The Shuttle Remote Manipulator System (SRMS), also known as Canadarm (Canadarm 1), is a series of robotic arms that were used on the Space Shuttle orbiters to deploy, maneuver and capture payloads. After the Space Shuttle Columbia disaster, the Canadarm was always paired with the Orbiter Boom Sensor System (OBSS), which was used to inspect the exterior of the Shuttle for damage to the thermal protection system.


  • Development 1
  • Design and capabilities 2
  • Service History 3
    • Retirement 3.1
  • In popular media 4
  • See also 5
  • References 6
  • External links 7


In 1969, Canada was invited by the American National Aeronautics and Space Administration (NASA) to participate in the Space Shuttle program.[1] At the time what that participation would entail had not yet been decided but a manipulator system was identified as an important component.[1] Canadian company, DSMA Atcon, had developed a robot to load fuel into CANDU nuclear reactors; this robot attracted NASA's attention.[1] In 1975, NASA and the Canadian National Research Council (NRC) signed a memorandum of understanding that Canada would develop and construct the Shuttle Remote Manipulator System.[2]
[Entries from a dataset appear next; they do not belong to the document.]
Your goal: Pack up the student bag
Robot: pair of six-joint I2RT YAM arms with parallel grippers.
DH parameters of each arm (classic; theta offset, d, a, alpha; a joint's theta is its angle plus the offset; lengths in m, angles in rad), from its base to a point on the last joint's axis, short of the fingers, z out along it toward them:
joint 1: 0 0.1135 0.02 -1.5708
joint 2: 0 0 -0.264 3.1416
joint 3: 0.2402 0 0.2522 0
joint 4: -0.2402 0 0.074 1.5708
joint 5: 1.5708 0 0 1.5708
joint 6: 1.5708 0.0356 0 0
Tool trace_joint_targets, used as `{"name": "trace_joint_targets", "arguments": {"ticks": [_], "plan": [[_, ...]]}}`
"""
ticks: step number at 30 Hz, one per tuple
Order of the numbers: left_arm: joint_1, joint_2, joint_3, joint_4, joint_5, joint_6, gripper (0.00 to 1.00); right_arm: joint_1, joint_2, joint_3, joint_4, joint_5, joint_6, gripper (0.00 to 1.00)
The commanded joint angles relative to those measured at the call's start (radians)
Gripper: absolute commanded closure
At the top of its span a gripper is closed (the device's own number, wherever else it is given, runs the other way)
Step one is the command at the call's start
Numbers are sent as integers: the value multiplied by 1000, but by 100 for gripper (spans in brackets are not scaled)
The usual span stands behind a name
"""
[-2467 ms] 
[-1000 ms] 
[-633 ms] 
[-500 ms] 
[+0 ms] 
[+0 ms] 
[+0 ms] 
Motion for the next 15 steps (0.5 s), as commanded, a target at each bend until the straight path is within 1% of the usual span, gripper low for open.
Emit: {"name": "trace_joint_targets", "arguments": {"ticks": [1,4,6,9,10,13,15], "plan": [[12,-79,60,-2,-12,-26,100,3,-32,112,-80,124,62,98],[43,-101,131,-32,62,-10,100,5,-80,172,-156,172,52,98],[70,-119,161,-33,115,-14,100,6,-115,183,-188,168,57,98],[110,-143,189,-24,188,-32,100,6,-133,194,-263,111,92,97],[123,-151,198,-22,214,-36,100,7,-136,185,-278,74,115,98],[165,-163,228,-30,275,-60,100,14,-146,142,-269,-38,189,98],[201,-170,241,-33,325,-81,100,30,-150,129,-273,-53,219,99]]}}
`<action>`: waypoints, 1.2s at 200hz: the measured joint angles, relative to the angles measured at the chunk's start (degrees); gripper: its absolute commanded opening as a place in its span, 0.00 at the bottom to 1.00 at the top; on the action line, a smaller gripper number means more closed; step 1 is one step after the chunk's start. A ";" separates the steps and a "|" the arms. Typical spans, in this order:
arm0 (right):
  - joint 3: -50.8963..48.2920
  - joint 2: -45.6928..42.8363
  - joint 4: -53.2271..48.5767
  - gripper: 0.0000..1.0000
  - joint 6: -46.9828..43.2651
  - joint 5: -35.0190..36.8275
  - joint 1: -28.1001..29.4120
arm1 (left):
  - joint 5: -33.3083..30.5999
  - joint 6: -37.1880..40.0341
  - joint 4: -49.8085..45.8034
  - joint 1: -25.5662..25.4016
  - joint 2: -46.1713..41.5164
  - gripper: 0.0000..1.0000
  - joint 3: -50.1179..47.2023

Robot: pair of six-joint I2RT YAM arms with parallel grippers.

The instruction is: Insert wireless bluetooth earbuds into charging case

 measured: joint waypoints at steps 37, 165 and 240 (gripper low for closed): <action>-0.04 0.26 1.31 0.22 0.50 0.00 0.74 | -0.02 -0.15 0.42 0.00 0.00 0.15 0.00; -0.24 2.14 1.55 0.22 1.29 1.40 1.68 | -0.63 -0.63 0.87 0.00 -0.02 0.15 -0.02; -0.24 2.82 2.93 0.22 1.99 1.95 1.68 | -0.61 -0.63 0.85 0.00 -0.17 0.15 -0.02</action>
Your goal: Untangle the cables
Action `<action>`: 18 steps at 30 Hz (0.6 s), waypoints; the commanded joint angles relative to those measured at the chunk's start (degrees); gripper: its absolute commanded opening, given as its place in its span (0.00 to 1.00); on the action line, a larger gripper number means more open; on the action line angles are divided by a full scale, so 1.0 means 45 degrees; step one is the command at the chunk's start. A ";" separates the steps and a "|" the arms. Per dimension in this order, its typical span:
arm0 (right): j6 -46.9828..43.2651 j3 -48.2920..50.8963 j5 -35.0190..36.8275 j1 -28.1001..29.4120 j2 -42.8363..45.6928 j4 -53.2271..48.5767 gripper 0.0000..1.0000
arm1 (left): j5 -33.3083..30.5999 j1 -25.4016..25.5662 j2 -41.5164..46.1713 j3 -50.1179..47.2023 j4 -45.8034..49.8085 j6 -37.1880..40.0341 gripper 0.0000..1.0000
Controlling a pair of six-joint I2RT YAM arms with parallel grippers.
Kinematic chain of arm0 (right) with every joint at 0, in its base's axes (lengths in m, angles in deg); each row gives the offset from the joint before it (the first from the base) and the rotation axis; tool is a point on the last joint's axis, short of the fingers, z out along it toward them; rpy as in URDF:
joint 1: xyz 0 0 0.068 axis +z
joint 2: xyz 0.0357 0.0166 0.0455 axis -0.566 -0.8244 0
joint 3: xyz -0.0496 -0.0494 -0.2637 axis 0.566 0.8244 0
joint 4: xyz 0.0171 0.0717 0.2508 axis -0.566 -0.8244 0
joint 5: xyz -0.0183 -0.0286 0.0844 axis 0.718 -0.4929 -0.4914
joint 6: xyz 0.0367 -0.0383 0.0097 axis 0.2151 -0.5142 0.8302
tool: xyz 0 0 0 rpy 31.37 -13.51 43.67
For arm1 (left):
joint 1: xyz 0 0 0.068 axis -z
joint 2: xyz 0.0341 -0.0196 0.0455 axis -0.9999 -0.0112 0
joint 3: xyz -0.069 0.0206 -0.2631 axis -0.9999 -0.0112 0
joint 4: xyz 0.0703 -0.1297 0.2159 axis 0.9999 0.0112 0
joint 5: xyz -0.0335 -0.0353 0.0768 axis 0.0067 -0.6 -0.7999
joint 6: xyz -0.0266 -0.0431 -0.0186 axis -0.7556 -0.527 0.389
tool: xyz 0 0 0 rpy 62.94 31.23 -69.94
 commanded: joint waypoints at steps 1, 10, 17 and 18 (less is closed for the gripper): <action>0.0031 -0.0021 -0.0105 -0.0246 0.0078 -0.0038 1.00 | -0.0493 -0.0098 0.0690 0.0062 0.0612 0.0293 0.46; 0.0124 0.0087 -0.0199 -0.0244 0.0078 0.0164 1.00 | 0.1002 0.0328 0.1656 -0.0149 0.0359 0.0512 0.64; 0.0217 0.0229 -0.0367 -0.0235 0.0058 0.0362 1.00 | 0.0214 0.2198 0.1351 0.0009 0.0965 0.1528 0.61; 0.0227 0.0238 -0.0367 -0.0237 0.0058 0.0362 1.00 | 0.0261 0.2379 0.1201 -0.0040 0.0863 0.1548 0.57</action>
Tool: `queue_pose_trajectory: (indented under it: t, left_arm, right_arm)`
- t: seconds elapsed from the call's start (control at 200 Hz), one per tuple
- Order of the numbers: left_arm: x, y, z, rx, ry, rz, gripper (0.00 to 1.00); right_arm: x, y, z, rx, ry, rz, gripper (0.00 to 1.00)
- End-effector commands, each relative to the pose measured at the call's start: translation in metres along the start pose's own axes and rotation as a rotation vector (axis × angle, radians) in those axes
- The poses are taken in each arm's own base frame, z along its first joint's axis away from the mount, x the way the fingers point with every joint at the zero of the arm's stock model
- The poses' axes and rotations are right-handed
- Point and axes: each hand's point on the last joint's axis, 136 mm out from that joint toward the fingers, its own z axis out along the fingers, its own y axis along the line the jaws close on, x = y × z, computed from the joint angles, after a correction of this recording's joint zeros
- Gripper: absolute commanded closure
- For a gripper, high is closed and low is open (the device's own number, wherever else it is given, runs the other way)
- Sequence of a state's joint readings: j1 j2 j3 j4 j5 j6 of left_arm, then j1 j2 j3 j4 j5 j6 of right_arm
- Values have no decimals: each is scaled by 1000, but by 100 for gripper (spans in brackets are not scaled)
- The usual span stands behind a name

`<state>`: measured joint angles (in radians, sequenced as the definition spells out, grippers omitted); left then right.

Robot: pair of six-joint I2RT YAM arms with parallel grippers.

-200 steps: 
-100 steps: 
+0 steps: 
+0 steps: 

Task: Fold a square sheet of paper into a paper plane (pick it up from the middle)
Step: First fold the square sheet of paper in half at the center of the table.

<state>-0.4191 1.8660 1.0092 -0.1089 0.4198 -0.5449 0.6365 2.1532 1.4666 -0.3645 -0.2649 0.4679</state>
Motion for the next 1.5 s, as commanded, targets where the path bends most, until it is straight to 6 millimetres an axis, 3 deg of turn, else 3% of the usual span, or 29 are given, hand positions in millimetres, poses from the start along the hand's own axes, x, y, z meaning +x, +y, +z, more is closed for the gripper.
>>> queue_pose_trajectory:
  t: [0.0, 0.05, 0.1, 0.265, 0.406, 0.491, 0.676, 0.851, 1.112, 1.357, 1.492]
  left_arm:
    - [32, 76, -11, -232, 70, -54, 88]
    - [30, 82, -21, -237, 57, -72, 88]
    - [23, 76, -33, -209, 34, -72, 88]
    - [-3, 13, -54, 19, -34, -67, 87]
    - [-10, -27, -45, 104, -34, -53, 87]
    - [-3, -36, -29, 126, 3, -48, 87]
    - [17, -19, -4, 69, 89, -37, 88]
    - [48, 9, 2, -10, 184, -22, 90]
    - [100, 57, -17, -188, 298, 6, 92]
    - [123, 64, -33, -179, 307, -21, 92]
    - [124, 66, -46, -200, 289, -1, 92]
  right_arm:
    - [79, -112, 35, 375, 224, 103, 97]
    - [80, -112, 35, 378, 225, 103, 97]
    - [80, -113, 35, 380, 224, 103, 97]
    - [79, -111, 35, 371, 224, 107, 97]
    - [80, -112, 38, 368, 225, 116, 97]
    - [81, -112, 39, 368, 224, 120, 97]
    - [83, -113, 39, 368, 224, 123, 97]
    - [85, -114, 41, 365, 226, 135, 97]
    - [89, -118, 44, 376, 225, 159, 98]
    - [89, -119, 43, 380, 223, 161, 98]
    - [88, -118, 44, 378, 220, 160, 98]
NRC awarded the manipulator contract to Spar Aerospace.[3] Three systems were constructed within this design, development, test and evaluation contract: an engineering model to assist in the design and testing of the Canadarm, a qualification model that was subjected to environmental testing to "qualify" the design for flight, and a flight unit. Frank Mee is credited as the inventor of the Canadarm End Effector. Its design was inspired by the opening and closing of a camera's iris.[1] His design won over the claw-like mechanisms that were being considered.[1]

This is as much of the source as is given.